Official: No video of 11 missing in Mexico City

Official: No video found showing abduction of 11 people missing from Mexico City bar

MEXICO CITY (AP) -- Surveillance video reviewed so far by police hasn't shown a mass abduction of 11 young people who have been missing in Mexico City for more than a week, an official in the city prosecutor's office said Monday.

The official said investigators still had several more hours of footage to review but they hadn't found any scenes of gunmen kidnapping the group as described by a witness.

Police also found no find evidence of a mass abduction or violence inside the after-hours bar cited by the witness, the official said.

The official agreed to talk about the case on condition his name not be revealed because he wasn't authorized to discuss an investigation still in progress.

A man who said he escaped the mass abduction from the bar on May 26 told authorities that masked men with large guns and SUVs kidnapped the group in broad daylight.

The man talked to authorities when he accompanied one of the missing's relatives to file a report, but authorities haven't been able to locate him since then, the official said.

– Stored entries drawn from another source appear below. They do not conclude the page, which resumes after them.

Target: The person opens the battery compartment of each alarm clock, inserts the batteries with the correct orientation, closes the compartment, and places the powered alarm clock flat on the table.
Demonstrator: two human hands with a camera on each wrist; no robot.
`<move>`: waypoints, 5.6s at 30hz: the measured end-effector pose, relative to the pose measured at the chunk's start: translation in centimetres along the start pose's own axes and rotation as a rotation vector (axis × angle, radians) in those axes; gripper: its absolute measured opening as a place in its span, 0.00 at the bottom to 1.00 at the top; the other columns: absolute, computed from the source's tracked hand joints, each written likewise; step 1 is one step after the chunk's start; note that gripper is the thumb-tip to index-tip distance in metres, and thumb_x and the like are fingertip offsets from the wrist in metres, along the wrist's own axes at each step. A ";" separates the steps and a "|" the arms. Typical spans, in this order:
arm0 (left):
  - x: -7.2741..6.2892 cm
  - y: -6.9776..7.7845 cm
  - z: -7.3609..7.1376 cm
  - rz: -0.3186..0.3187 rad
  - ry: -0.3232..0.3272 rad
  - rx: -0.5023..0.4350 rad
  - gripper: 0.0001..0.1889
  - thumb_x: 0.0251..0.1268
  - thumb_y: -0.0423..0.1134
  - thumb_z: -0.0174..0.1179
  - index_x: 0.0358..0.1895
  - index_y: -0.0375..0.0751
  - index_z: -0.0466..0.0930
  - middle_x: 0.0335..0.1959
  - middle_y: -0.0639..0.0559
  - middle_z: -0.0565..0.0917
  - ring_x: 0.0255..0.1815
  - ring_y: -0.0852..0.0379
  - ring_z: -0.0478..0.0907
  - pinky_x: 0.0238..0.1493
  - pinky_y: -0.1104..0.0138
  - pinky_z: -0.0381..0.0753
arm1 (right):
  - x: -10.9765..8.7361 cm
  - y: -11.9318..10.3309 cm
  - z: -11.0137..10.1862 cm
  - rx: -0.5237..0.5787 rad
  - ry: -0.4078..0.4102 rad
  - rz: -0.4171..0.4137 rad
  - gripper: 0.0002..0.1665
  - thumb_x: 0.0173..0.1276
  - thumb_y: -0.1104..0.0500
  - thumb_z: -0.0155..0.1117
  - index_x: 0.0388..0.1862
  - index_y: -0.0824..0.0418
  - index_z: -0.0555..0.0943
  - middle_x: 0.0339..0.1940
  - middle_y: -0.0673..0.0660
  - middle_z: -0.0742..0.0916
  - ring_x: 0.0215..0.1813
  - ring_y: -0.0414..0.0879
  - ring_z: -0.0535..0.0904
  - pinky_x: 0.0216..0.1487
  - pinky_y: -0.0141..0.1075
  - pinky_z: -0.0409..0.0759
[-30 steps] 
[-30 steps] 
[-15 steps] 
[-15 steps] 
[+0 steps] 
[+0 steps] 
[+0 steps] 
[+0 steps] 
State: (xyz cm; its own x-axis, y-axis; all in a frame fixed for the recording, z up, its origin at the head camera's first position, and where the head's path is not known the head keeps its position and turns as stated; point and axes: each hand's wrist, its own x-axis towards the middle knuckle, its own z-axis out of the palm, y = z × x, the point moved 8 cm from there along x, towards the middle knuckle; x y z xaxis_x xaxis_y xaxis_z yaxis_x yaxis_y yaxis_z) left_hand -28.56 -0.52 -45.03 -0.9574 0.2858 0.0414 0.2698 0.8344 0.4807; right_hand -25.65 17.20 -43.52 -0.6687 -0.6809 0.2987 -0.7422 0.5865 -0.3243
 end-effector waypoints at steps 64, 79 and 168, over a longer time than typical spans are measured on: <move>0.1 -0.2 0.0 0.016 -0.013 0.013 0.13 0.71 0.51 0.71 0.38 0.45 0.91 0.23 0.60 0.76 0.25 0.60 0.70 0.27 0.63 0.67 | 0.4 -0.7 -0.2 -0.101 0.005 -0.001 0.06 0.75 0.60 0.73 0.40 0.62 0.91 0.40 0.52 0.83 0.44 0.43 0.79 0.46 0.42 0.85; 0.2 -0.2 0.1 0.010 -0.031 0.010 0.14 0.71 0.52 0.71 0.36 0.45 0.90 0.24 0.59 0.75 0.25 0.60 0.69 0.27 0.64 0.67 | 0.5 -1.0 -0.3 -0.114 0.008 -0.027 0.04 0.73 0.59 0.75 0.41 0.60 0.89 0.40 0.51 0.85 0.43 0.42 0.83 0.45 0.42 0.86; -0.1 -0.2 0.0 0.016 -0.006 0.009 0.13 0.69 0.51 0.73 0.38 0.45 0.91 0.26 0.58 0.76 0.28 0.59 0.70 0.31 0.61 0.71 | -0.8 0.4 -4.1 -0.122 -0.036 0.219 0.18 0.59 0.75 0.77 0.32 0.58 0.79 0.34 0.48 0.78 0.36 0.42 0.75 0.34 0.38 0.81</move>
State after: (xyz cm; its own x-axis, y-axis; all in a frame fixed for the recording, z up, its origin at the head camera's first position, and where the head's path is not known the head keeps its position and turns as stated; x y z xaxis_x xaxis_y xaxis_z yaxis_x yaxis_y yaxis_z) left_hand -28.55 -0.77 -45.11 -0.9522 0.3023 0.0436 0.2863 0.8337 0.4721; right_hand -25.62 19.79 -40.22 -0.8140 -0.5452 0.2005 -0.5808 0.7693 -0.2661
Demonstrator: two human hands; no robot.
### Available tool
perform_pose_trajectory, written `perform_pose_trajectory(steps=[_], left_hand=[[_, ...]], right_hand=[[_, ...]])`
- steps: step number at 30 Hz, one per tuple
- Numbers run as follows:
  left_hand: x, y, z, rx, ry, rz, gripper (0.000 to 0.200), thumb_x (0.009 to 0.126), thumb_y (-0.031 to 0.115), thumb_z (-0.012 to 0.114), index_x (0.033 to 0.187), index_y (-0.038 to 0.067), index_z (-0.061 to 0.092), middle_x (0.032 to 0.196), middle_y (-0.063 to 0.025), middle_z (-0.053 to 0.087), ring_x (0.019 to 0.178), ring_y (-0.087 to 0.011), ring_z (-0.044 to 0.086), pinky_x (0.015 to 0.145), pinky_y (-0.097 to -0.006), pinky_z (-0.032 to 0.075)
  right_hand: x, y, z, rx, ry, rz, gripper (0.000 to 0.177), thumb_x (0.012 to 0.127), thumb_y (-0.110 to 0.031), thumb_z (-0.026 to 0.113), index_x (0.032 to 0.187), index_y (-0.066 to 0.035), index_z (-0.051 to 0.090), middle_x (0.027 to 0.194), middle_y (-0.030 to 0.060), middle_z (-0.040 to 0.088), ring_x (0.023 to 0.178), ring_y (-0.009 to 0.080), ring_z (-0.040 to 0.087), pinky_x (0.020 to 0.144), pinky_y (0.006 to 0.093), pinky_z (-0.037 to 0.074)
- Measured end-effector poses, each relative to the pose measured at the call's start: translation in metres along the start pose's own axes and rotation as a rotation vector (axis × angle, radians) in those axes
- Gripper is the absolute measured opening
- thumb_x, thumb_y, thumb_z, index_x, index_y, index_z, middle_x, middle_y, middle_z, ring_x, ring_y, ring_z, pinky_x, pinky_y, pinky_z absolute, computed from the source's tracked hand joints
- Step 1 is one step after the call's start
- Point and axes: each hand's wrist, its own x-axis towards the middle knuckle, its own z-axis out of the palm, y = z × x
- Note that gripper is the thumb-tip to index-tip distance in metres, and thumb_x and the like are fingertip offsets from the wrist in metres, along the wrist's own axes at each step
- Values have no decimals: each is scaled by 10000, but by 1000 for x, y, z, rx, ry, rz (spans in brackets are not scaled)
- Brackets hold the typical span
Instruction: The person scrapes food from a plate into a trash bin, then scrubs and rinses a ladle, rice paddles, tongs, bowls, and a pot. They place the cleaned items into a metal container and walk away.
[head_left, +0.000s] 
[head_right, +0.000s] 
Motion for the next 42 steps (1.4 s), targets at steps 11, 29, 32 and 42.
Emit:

No other witnesses have come forward, authorities have said.

The bar is on a narrow street surrounded by towering office buildings just off the city's busy Paseo de la Reforma. The bar is also a short walk from the federal police building and the U.S. Embassy.

But no one saw anything that Sunday at around 10 a.m. when the abduction supposedly happened and when nearby Reforma was full of people gathering for a 5-kilometer foot race, the city's weekly urban bike ride and an international culture fair that had just opened the day before.

Mexico City Interior Secretary Hector Serrano said Monday that the bar had previously been shut down by authorities but an injunction allowed it to reopen.

He said the bar's owner was being sought by authorities. Police also have said they couldn't locate any of the bar's employees.